Life intervened to prevent blogging the past few days, but since September 12th looms near I will try to crank out more than one post today.
For now, I just want to call attention to a key line on xiv of Jesus of Nazareth: quoting Schnackenburg as saying that “without anchoring in God, the person of Jesus remains shadowy, unreal, and unexplainable,” Pope Benedict goes on to say: “This is also the point around which I will construct my own book.” Any time an author is so kind as to tell us the main point of his entire book in one sentence, we as readers should sit up and pay attention. The Pope goes on to say of his book: “It sees in light of his communion with the Father, which is the true center of his personality; without it, we cannot understand him at all, and it is from this center that he makes himself present to us still today.”
This reminds me of a marvelous text in the Summa where St. Thomas discusses the “mission” or “being sent” of Jesus. He argues that to be sent includes two ideas: being somewhere new and being from another. The Word of God was always everywhere, of course, but through the Incarnation he came to be in our world in a new way, a bodily way. Moreover, Jesus is wholly identical with the Father except insofar as he is from the Father, so “being from” is what sets him apart as a person, what constitutes him as who he is. Because he was newly in our world, and because his very person is to be from the father, he was necessarily “sent” into our world.
This is Thomas’s systematic theological way of arguing that Jesus’ earthly mission in its totality was a revelation of his relation to the Father; his “being sent” was, top to bottom, a revelation of his “being here” and his “being from”. Finally, you can’t talk about the Incarnation without talking about the Trinity; you can’t talk about Jesus without talking about the Father; anyone who has seen Jesus has seen the Father.
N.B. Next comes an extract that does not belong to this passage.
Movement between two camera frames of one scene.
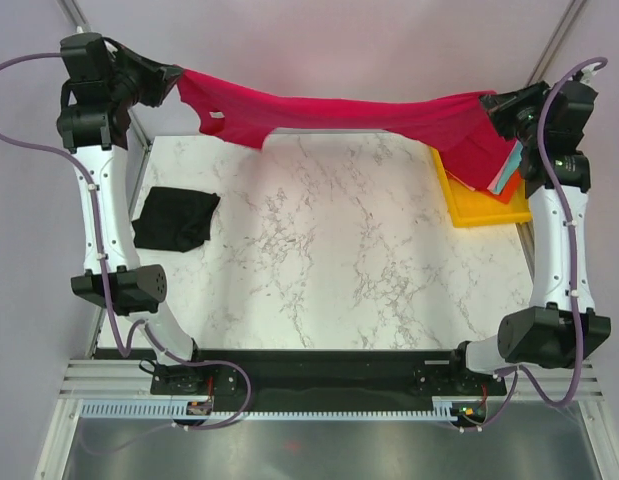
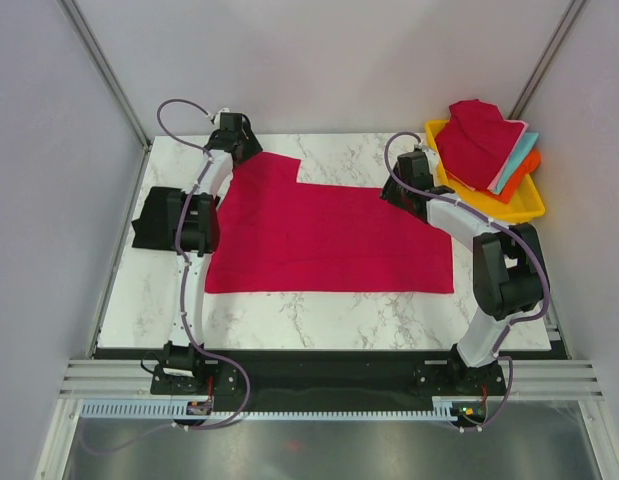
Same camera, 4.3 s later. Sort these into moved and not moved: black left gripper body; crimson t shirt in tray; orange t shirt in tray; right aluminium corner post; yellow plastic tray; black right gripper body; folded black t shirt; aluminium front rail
Moved: black left gripper body; black right gripper body
Not moved: yellow plastic tray; right aluminium corner post; orange t shirt in tray; aluminium front rail; crimson t shirt in tray; folded black t shirt
If St. Thomas is right, then Pope Benedict has picked not just a good approach but the only approach that makes sense in a book about the life of Jesus. His communion with the Father is the true center of his person because his very person is God-from-the-Father.
September 10, 2011 at 7:40 am
The point you make has had a profound influence on my spiritual life. The center of our spiritual life is coming to understand the intimacy between our Lord and His Father, coming to share in the relationship. The Psalms have become much more important to me as revealing their intimacy.
September 10, 2011 at 9:11 am
Did you ever see the lecture I gave several years ago on the Psalms? I recall we had a back-and-forth about it, but I can’t recall whether I gave you the final product.
September 11, 2011 at 3:58 pm
I don’t think so. Please send.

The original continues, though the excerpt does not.